[HOW TO COMPLETE THIS TASK] Return a copy of every line in the data below that contains "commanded".

----- PROVIDED ENTRIES -----

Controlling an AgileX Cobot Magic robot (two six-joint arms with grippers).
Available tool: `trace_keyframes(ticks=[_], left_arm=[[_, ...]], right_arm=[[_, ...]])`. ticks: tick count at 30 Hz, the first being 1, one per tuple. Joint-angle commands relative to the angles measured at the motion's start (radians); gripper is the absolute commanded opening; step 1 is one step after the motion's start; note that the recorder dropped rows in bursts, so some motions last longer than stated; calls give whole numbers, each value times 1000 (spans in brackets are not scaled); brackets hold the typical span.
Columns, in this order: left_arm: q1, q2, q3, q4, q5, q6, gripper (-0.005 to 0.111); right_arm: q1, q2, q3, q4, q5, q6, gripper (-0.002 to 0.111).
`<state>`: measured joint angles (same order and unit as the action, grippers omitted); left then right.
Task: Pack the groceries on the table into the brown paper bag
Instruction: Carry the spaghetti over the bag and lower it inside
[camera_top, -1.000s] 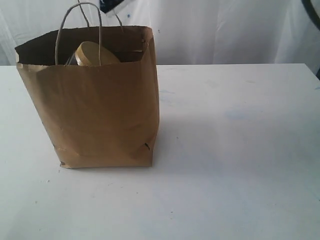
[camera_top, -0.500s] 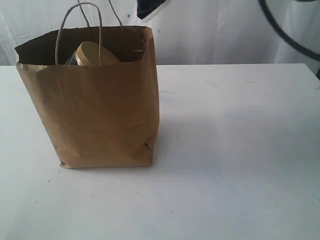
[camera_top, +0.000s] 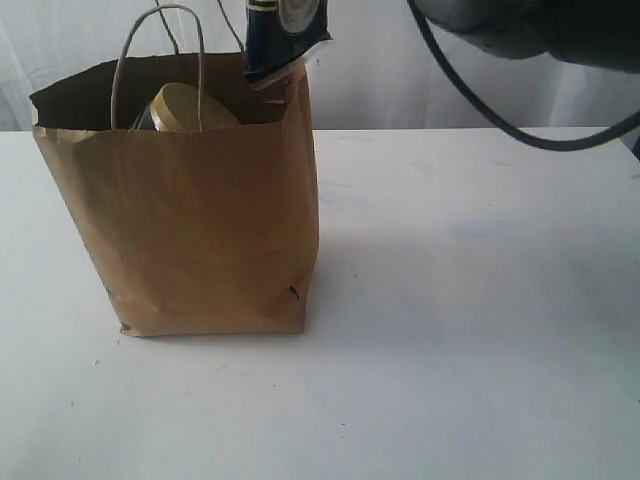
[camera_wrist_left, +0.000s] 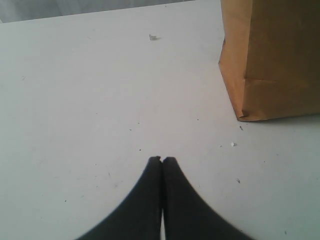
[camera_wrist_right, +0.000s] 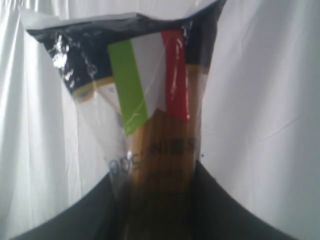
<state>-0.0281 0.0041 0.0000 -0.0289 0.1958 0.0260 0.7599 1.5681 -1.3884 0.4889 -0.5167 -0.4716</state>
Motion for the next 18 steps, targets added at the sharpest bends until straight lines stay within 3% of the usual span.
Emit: trace_keyframes(ticks=[1, 7, 13, 18], left_arm=[[-7, -4, 0, 0, 0, 1, 0], [-7, -4, 0, 0, 0, 1, 0], [-7, -4, 0, 0, 0, 1, 0], [-7, -4, 0, 0, 0, 1, 0]], right_arm=[[-5, 8, -17, -154, -83, 150, 0], [-5, 28, -17, -257, -12, 207, 0], [-5, 29, -17, -256, 155, 71, 0], [-5, 62, -17, -256, 225, 75, 0]])
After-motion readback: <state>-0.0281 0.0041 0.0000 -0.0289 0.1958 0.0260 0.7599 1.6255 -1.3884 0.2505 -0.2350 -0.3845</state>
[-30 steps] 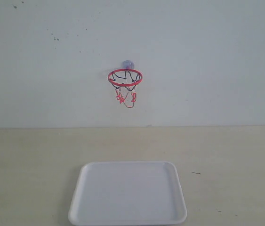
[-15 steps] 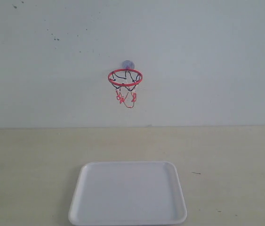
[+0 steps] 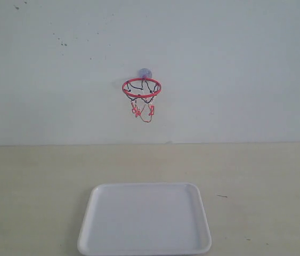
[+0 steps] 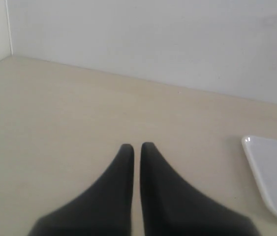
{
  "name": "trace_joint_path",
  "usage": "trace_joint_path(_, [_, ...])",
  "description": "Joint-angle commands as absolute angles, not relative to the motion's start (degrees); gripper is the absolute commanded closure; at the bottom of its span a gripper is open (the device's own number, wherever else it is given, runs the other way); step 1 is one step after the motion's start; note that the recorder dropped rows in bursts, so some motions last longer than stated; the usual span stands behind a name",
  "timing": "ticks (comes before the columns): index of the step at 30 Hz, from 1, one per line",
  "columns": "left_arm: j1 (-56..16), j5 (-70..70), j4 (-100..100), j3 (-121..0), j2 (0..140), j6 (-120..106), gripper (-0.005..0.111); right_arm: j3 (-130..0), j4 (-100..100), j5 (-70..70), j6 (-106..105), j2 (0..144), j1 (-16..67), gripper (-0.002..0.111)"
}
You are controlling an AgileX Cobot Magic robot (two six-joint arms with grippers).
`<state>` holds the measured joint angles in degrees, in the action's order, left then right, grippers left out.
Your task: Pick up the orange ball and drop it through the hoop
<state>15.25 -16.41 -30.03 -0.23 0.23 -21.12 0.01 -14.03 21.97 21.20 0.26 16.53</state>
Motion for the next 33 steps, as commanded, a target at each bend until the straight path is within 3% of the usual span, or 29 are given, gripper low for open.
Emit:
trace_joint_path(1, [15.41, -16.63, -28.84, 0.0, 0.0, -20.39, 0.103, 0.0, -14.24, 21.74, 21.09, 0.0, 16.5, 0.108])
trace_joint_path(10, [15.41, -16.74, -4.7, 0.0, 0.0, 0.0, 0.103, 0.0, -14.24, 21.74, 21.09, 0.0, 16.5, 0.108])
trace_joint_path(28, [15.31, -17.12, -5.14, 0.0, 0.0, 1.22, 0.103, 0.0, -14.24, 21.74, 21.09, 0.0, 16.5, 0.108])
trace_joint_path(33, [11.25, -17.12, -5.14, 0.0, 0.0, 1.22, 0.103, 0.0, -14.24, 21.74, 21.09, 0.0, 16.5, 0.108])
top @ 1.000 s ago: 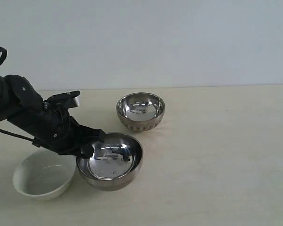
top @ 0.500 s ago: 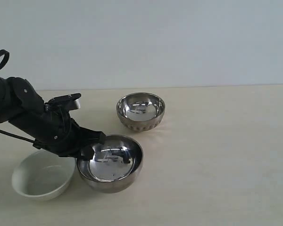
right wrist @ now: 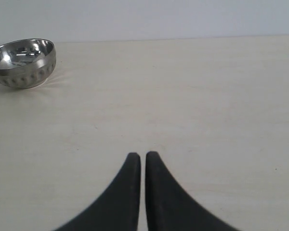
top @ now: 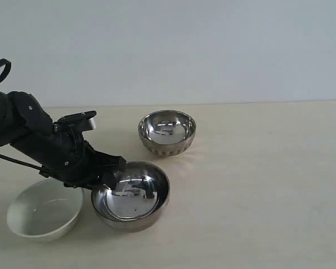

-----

[RESPONSE TO THE EXERCISE]
Available tool: `trace_keyframes(ticks=[_], left_arm=[[_, ...]], right_arm=[[_, ...]])`. ticks: tick count at 30 Hz, the first being 1, one per tuple. Joint-angle commands relative to the angles measured at the motion's start (radians); gripper is the absolute commanded opening; step 1 is one step after the motion's start; note that the recorder dropped rows in bursts, so some motions last longer than stated; calls give whole numbers, each value times 1000 (spans in brackets are not scaled); brackets hold the typical span.
  "description": "Joint-angle commands as absolute angles, not relative to the motion's start (degrees); gripper is the absolute commanded closure; at the bottom of its span a gripper is open (the device's own number, wherever else it is given, runs the other way); step 1 is one step after the motion's start; note that the recorder dropped rows in bursts, so some motions last longer than stated; the usual span stands behind a name",
Motion for the next 33 steps, as commanded, a target at each bend until the straight path is within 3% of the usual span, or 29 are given, gripper low for open.

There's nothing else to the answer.